▶ _What needs to be done_
Give back all of the data exactly as it appears here.
Collected material Start Marker
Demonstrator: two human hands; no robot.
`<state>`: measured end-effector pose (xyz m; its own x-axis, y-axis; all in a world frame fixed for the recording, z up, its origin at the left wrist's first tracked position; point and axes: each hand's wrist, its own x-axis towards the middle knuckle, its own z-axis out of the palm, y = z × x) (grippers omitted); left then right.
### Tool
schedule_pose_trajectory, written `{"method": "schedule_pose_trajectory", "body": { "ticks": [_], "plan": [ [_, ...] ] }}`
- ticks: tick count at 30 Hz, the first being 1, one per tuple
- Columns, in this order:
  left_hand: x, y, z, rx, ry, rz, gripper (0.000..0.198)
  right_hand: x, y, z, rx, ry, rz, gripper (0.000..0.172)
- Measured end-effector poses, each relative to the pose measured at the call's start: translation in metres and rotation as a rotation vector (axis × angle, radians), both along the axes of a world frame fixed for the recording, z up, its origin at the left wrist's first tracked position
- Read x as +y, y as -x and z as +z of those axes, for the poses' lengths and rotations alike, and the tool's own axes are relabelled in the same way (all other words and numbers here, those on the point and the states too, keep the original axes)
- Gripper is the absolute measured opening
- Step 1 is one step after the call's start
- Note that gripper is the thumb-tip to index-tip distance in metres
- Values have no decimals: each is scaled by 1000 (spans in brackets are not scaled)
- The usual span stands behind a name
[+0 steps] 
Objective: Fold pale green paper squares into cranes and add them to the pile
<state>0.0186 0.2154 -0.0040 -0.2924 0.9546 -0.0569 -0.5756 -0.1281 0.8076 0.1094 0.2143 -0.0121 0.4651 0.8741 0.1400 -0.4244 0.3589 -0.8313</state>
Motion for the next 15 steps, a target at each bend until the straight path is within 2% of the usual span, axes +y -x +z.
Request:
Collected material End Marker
▶ _Answer below_
Demonstrator: two human hands; no robot.
`<state>`: measured end-effector pose (xyz m; its own x-axis, y-axis; all in a world frame fixed for the recording, z up, its origin at the left wrist's first tracked position; point and axes: each hand's wrist, its own x-axis towards the middle knuckle, its own z-axis out of the palm, y = z × x) (grippers omitted); left then right.
### Tool
schedule_pose_trajectory, written `{"method": "schedule_pose_trajectory", "body": { "ticks": [_], "plan": [ [_, ...] ] }}`
- ticks: tick count at 30 Hz, the first being 1, one per tuple
- Columns, in this order:
  left_hand: x, y, z, rx, ry, rz, gripper (0.000..0.198)
  right_hand: x, y, z, rx, ry, rz, gripper (0.000..0.172)
- Measured end-effector poses, each relative to the pose measured at the call's start: translation in metres and rotation as a rotation vector (axis × angle, radians), both along the axes of a world frame fixed for the recording, z up, its origin at the left wrist's first tracked position
- Read x as +y, y as -x and z as +z of those axes, for the poses' lengths and rotations alike, and the tool's own axes are relabelled in the same way (all other words and numbers here, those on the point and the states too, keep the original axes)
- Gripper is the absolute measured opening
- Step 1 is one step after the call's start
- Note that gripper is the thumb-tip to index-tip distance in metres
- Values have no decimals: each is scaled by 1000 (spans in brackets are not scaled)
- The usual span stands behind a name
[+0 steps] 
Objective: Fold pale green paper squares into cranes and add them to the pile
<state>0.0186 0.2154 -0.0040 -0.2924 0.9546 -0.0569 -0.5756 -0.1281 0.8076 0.1094 0.2143 -0.0121 0.4651 0.8741 0.1400 -0.4244 0.3589 -0.8313</state>
Motion for the next 15 steps, a target at each bend until the straight path is within 2% of the usual span, axes +y -x +z.
Request:

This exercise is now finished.